With the additional space, the company intends to have a centralised transport hub for its fleet of trucks, and expand its warehouse space to store its recycled and recovered products. The company also has plans to further its capabilities by adding a new plant to focus on treating high organic content from the petrochemical industry, an area that the company is venturing into.
Lim explains that Malaysia is a large petrol hub, and given how the oil and gas industry is such a major producer of high organic waste content, there will be plenty of work for companies like 5E Resources, which has budgeted some $2.2 million out of its total IPO funds raised to invest in specialised machinery to handle the process and enhance its production efficiency. “We are focusing on increasing our capacity in line with the industry’s increasing organic waste content,” says Lim.

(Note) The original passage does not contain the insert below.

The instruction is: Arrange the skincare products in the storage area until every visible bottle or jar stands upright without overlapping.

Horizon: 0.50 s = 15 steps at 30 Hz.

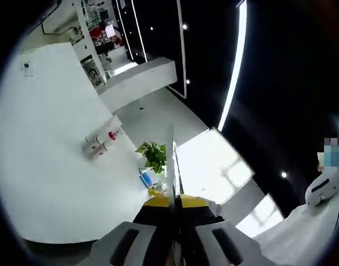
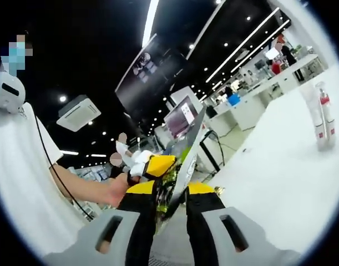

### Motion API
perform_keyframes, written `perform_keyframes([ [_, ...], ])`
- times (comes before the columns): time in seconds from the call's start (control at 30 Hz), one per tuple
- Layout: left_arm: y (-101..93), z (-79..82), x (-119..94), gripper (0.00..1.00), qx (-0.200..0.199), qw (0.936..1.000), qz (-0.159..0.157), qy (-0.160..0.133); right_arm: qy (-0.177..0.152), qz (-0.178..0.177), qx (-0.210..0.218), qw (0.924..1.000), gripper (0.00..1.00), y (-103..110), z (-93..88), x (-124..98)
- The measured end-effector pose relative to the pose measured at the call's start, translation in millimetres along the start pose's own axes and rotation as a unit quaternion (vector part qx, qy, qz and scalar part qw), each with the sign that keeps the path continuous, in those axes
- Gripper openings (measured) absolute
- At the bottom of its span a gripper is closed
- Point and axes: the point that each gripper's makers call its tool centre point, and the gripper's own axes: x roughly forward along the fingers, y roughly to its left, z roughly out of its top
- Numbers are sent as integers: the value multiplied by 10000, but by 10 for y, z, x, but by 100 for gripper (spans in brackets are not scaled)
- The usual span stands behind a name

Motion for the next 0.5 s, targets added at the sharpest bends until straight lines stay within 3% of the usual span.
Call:
perform_keyframes([
  [0.2,96,-293,-35,2,534,9940,256,923,-26,-145,59,9999,30,-78,5,18],
  [0.27,90,-363,-33,2,515,9935,160,1002,64,-138,111,9998,29,-85,-30,27],
  [0.5,38,-376,-57,2,486,9936,-79,1014,283,3,159,9995,19,-41,-108,35],
])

There are some 100 scheduled waste service providers in Malaysia and while this sounds like a crowded field, 5E Resources believes that as the fifth largest player, it is well poised to capture a bigger slice of the growing market. It is one of the very few companies licensed to handle over 30 waste “codes” (how the various waste types are classified).
The company is in the midst of securing even more codes, which will allow it to collect, transport and treat more types of scheduled waste, clearing a more visible growth path ahead, says Lim.
Thus far, investors have not been exactly enthusiastic about this stock. It was offered at 26 cents at its IPO, and last traded at 22 cents on Sept 6, valuing the company at about $33.2 million.